L’hôpital, peu à peu, est devenu bunker. Les entrées sont filtrées par des gardes en uniforme, on ne circule pas sans badge, encore moins sans masque. Toutes les visites aux patients ont été proscrites, les accompagnants sont tout juste autorisés à déposer leur malade dans le sas des urgences puis on les fait déguerpir, et on les laisse se démerder avec l’attente et la peur de ne pas savoir.

L’angoisse infiltrait les deux camps, au moins les premiers temps.

On était sur la plage, on guettait l’horizon. On attendait la vague, ce putain de tsunami qui avait déjà balayé la Chine, et l’Italie. On savait qu’on allait se le prendre en pleine gueule, on savait juste pas quand. On a activé les cellules de gestion de crise, annulé les congés, repensé tous les services. Les cardiologues, les rhumatos ou les orthopédistes se sont improvisés spécialistes en Infectieux, pneumologues. On s’est mis en ordre de bataille, avec la motivation inquiète qu’ont les troupes de première ligne quand elles sentent que, dans la tête de leurs chefs, les plans d’attaque ne sont pas si au point que ça.

Il faut dire que cette guerre-là, on ne la connaissait pas. On n’avait pas les codes, ni le mode d’emploi. Des patients qui respiraient très bien malgré une radio dégueulasse, d’autres qu’on renvoyait chez eux avec tous les paramètres au vert, prise de sang, imagerie et taux d’oxygène impeccables, pour les voir revenir en SMUR deux heures plus tard au stade de l’intubation, on en a vu passer beaucoup…

On a tâché de s’adapter. On a tâché de comprendre. Pour bien faire, pour être tranquille, il aurait fallu tous les hospitaliser avec l’oxygène et le respi pas trop loin, juste au cas où… Mais parce que ça, c’est pas possible, on garde seulement les vraiment graves et les autres, on les renvoie chez eux, en croisant fort les doigts.

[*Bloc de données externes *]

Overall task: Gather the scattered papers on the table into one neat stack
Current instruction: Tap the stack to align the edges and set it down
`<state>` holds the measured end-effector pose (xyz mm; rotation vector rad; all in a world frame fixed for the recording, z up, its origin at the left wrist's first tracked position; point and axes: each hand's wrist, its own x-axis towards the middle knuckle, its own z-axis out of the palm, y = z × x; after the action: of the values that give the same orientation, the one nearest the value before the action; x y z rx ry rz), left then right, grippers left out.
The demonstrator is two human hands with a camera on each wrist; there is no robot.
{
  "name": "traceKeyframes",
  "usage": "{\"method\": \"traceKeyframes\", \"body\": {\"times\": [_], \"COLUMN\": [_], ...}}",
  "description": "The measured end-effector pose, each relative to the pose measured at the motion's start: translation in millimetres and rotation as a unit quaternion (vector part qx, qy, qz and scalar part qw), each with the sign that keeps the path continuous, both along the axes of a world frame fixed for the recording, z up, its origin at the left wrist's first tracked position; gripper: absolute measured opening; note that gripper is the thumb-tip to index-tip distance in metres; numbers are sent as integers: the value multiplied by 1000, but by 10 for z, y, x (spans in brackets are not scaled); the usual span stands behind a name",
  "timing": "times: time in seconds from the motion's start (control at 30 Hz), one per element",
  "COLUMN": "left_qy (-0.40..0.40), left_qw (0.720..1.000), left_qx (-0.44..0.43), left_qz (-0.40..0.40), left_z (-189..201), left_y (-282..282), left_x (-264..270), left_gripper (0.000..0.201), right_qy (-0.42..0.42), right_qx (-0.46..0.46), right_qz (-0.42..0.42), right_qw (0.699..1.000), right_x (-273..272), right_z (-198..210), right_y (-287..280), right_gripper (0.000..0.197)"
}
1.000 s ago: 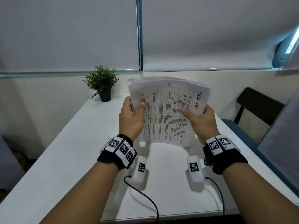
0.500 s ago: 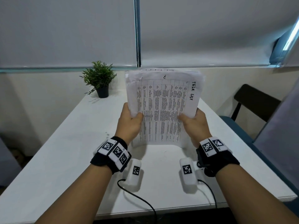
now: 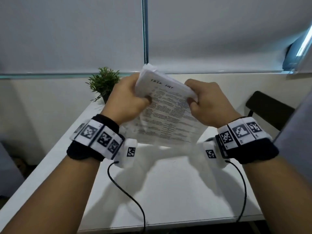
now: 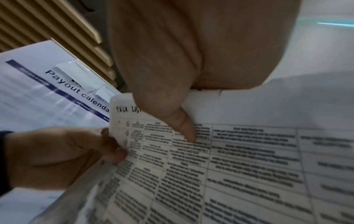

Ce n’est pas complètement satisfaisant, pas simple non plus. Mais c’est comme pour tout… après un moment, même au pire, on s’habitue. On les accueille, on les réconforte, on les soigne et quelquefois même, on les guérit.

Tout a changé. A moins que, dans le fond, tout ne soit comme avant.

Ici on n’est pas à Mulhouse. Pas à Bergame ou dans le Val d’Oise. On garde l’œil sur l’horizon, on guette au loin le moutonnement léger de la mer, l’écume de surface, qui annoncera la vague. On est prêts. Mais jusqu’ici, le tsunami n’est pas venu. Bien sûr, des patients-Covid, on en reçoit tous les jours. On est de plus en plus à l’aise, de moins en moins tendus. On ne comprend toujours pas, mais on s’habitue.

Sûr que le chevalier d’Evan, l’arc-en-ciel de Lucie, les stocks de gâteaux faits maison et puis toi qui applaudis, ça aide à faire le job.

Pour le reste, on improvise. Et franchement, on s’en sort pas si mal.